**Exercise goal:** Return the listing below exactly. Leave its pictures out.
···
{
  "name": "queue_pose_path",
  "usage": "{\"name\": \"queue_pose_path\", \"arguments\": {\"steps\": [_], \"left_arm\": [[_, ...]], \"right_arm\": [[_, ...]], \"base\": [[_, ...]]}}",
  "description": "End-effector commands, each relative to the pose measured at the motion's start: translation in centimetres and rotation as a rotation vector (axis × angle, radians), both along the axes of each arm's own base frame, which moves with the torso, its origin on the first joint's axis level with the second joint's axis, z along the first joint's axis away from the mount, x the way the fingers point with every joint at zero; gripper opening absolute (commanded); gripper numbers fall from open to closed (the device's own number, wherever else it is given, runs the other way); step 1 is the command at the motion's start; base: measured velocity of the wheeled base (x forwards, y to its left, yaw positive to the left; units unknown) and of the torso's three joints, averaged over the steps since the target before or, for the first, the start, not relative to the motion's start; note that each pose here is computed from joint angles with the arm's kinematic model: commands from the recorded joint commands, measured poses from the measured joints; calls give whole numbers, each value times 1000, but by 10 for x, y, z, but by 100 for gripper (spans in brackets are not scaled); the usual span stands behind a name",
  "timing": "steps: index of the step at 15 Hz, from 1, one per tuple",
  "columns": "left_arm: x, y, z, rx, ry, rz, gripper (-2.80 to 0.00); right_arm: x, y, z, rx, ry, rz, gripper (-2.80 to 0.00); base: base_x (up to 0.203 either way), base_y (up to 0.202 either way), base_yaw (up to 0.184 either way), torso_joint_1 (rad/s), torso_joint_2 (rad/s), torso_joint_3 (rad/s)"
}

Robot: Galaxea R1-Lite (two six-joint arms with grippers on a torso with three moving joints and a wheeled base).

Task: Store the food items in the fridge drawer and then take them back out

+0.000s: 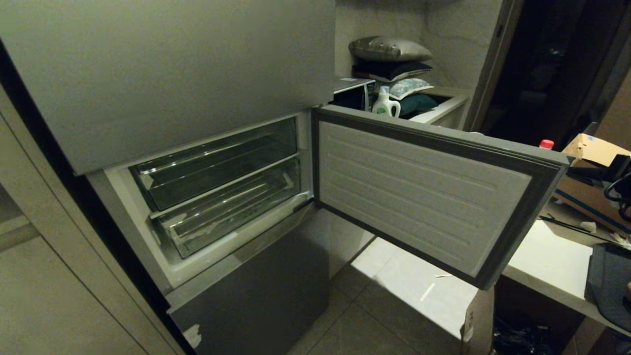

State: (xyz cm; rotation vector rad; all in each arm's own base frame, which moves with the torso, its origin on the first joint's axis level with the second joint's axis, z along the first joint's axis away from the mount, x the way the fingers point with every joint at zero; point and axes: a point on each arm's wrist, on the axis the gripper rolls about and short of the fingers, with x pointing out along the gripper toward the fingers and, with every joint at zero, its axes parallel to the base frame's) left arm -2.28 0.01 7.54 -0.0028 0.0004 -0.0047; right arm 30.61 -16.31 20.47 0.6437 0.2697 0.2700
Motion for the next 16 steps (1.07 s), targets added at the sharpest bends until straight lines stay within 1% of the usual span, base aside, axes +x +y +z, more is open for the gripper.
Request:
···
**Exercise solution:**
{
  "name": "queue_pose_path",
  "usage": "{\"name\": \"queue_pose_path\", \"arguments\": {\"steps\": [_], \"left_arm\": [[_, ...]], \"right_arm\": [[_, ...]], \"base\": [[_, ...]]}}",
  "description": "End-effector commands, each relative to the pose measured at the motion's start: translation in centimetres and rotation as a rotation vector (axis × angle, radians), both along the axes of each arm's own base frame, which moves with the torso, its origin on the first joint's axis level with the second joint's axis, z along the first joint's axis away from the mount, x the way the fingers point with every joint at zero; gripper opening absolute (commanded); gripper numbers fall from open to closed (the device's own number, wherever else it is given, runs the other way); step 1 is the command at the motion's start; base: measured velocity of the wheeled base (x forwards, y to its left, yaw positive to the left; units unknown) and of the torso's three joints, averaged over the steps since the target before or, for the first, the start, not relative to the motion's start; note that each pose here is computed from joint angles with the arm's kinematic model: commands from the recorded joint commands, measured poses from the measured joints; calls give whole numbers, each value times 1000, but by 10 for x, y, z, but by 100 for gripper (spans in brackets are not scaled); the usual span stands behind a name",
  "timing": "steps: index of the step at 15 Hz, from 1, one per tuple",
  "columns": "left_arm: x, y, z, rx, ry, rz, gripper (-2.80 to 0.00); right_arm: x, y, z, rx, ry, rz, gripper (-2.80 to 0.00); base: base_x (up to 0.203 either way), base_y (up to 0.202 either way), base_yaw (up to 0.184 either way), torso_joint_1 (rad/s), torso_joint_2 (rad/s), torso_joint_3 (rad/s)"
}

Robot: Galaxea R1-Lite (two six-joint arms with grippers on a torso with three moving joints and a wheeled base).

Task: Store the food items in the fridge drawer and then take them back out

+0.000s: 

State: (xyz cm; rotation vector rad; all in each arm's own base frame, which moves with the torso, its origin on the first joint's axis level with the second joint's axis, z along the first joint's axis away from the mount, x the way the fingers point with every joint at zero; point and axes: a point on each arm's wrist, on the axis the gripper rolls about and short of the fingers, with x pointing out along the gripper toward the fingers and, with every joint at zero, its axes parallel to the base frame's) left arm -2.28 0.01 7.54 -0.0028 0.0004 -0.0047; right arm 30.61 -16.31 20.47 0.6437 0.2697 0.2700
Motion for the next 16 steps (1.07 s), targets added at the sharpest bends until straight lines stay within 1% of the usual span, base aside, axes +x +y +z, more is open for the gripper.
Request:

This exercise is now finished, and nothing remains to add.